Required action
Collect every line below that contains the word "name".

[Opening Raw data section]

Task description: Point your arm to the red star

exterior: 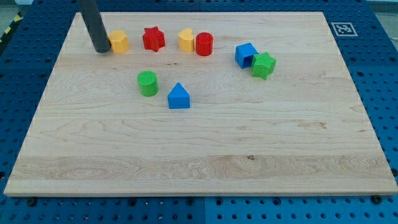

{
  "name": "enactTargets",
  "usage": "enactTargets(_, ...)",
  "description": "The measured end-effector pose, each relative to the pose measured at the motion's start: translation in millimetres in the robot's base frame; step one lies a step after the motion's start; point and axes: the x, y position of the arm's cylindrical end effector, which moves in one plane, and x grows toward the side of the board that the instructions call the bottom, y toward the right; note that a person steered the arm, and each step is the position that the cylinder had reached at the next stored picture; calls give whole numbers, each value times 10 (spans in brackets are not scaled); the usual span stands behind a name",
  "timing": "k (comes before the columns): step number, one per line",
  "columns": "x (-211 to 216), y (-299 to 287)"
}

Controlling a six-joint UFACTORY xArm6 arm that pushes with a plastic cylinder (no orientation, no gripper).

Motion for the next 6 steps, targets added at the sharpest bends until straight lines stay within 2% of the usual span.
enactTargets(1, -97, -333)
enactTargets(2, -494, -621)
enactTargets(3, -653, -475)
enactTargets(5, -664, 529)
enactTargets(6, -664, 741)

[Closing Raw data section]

Expected answer
  "name": "enactTargets",
  "description": "The measured end-effector pose, each relative to the pose measured at the motion's start: translation in millimetres in the robot's base frame; step one lies a step after the motion's start; point and axes: the x, y position of the arm's cylindrical end effector, which moves in one plane, and x grows toward the side of the board that the instructions call the bottom, y toward the right; note that a person steered the arm, and each step is the position that the cylinder had reached at the next stored picture; calls give whole numbers, each value times 10 (spans in brackets are not scaled); the usual span stands behind a name",

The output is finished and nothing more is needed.